DESPUES DE DOCE AÑOS, "LA BELLA Y LA BESTIA" RETORNO A LA CARTELERA PORTEÑA
El regreso del cuento mágico
Ficha técnica:
La Bella y la Bestia. Libro: Linda Woolverton. Música: Alan Menken. Letras: Howard Ashman y Tim Rice. Dirección: Robert Jess Roth. Coreografía: Matt West. Dirección asociada y coreografía: Jaqueline Dunnley-Wendt. Dirección de actores: Rocío Rodríguez Conway. Coreógrafo residente: Héctor Hernández. Dirección musical: Gerardo Gardelín. Dirección técnica: Pablo Calderón. Intérpretes: Magalí Sánchez Alleno, Martín Ruiz, Carlos Silveyra, Federico Moore, Roger González, Marisol Otero, Ricardo Bangueses, Ana Fontán, Rodolfo Valss, Tiki Lovera, orquesta y un cuerpo de baile. En el teatro Citi (ex Opera).
La maquinaria Disney ha vuelto a ponerse en funcionamiento. Esta vez, para devolver a la cartelera porteña uno de los musicales más conocidos en el mundo, estrenado en Nueva York en 1994 y que aquí se representó hace una docena de años.
Inspirado en la tradicional película de dibujos animados, "La Bella y la Bestia", en esta versión con canciones y danzas, conserva el mágico encanto de los cuentos infantiles. Claro que aprovecha también toda la tecnología de que se dispone hoy para una puesta teatral, con lo que acentúa la fascinación que la historia provoca, sobre todo en los espectadores más pequeños.
Los números, aunque fríos, ayudan a comprender la magnitud de la apuesta: a lo largo de las dos horas y media que dura la función se producen unos doscientos cambios de vestuario en el elenco de cuarenta personas, el escenario se transforma con treinta y dos escenografías, y en cada cuadro sorprenden las coreografías entusiastas y efectos lumínicos y técnicos muchas veces deslumbrantes.

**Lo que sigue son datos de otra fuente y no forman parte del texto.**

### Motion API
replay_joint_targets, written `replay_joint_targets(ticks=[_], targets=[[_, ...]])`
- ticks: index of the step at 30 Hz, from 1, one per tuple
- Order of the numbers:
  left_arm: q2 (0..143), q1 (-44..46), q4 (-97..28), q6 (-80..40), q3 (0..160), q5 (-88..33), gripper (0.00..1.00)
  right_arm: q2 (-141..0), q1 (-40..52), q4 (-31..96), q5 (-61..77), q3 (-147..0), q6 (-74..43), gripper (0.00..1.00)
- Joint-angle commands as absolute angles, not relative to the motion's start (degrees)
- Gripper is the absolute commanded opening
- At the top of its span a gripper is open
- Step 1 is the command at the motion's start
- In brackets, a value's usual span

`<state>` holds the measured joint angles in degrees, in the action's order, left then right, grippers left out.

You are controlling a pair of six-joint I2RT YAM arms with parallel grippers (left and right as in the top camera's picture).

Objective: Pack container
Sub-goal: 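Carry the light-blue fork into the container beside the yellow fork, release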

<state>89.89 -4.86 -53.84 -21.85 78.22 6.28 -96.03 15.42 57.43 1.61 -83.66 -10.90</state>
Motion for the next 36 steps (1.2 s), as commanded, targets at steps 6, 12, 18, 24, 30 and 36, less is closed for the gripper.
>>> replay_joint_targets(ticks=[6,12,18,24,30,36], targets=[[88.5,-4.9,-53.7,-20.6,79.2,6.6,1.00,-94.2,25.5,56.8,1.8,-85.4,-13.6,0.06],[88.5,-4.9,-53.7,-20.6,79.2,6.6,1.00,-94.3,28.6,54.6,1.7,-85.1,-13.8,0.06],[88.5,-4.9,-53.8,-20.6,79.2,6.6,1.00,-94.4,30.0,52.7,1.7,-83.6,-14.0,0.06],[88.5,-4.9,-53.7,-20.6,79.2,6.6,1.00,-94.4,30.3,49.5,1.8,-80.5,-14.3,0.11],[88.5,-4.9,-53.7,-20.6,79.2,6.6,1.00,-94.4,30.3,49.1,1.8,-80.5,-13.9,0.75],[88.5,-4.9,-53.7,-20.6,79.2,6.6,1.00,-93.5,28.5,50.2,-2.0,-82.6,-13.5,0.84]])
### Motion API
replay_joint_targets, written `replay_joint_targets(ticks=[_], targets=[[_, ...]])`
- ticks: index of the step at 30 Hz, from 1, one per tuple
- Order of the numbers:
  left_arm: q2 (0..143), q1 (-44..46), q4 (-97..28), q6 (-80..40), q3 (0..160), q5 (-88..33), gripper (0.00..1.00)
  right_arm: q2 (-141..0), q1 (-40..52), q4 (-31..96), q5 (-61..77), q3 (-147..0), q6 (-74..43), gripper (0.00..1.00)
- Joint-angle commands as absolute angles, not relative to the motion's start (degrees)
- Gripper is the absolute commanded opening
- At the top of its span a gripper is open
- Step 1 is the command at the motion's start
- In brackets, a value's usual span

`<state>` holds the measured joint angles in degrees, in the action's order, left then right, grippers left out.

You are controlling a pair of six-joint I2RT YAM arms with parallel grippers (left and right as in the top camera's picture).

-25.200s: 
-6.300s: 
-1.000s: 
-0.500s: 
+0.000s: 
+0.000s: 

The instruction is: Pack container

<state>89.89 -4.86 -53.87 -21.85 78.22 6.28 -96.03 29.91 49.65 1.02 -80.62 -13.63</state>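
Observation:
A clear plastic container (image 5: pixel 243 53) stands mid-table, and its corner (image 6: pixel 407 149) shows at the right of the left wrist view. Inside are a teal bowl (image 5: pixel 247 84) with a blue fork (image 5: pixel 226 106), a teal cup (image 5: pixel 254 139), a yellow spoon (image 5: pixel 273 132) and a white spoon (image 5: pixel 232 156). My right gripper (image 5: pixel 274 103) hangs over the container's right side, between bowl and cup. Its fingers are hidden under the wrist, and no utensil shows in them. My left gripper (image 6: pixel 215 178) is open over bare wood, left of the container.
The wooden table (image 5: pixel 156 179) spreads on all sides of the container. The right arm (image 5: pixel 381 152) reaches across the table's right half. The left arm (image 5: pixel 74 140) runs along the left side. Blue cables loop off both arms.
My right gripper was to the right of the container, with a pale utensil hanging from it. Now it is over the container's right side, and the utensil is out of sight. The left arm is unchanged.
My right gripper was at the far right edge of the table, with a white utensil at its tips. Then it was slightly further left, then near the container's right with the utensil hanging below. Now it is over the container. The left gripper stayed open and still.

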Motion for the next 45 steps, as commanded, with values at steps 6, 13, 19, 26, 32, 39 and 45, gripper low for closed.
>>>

La historia que se narra es la de un príncipe egoísta y vanidoso que cae víctima de un embrujo, junto con los fieles sirvientes de su castillo, al rechazar a una vieja hechicera que le pedía cobijo en una fría noche de invierno. Transformado en un ser abominable, vive como un calvario la decadencia de una rosa roja que le entregó la bruja, sabiendo que sólo podrá volver a ser quien era si consigue que una dama se enamore de él antes de que caiga el último pétalo.
CON SABOR LOCAL
El elenco, enteramente argentino (a excepción del actor mexicano que interpreta el personaje de Lefou), confirma la gran preparación de nuestros artistas en el teatro musical, a la vez que revela su maleabilidad al adaptarse con naturalidad a un tipo de obra evidentemente encorsetada por los cánones de la puesta original.
Junto con las buenas voces y las notables actuaciones, se adivina en cada personaje una chispa sagrada de imaginable sabor local. Esto se observa sobre todo en los sirvientes, que convertidos en objetos (un candelabro, un reloj, una alfombra, un plumero) a causa del hechizo protagonizan los pasajes más risueños.
Magalí Sánchez Alleno como Bella se muestra cálida y segura en un rol exigente. Lo mismo que Carlos Silveyra (Lumiére), Ricardo Bangueses (Dindón), Tiki Lovera (Ropero), Ana Fontán (Babette) y Rodolfo Valss (Maurice), de gran lucimiento aun en roles secundarios. Marisol Otero como la Sra. Potts (la tetera) derrocha simpatía y sensibilidad. Todos ellos, más la ajustada orquesta y el cuerpo de baile, son los motores que impulsan este engranaje al que las luces, el vestuario de exquisito diseño y la monumental escenografía visten de lujo.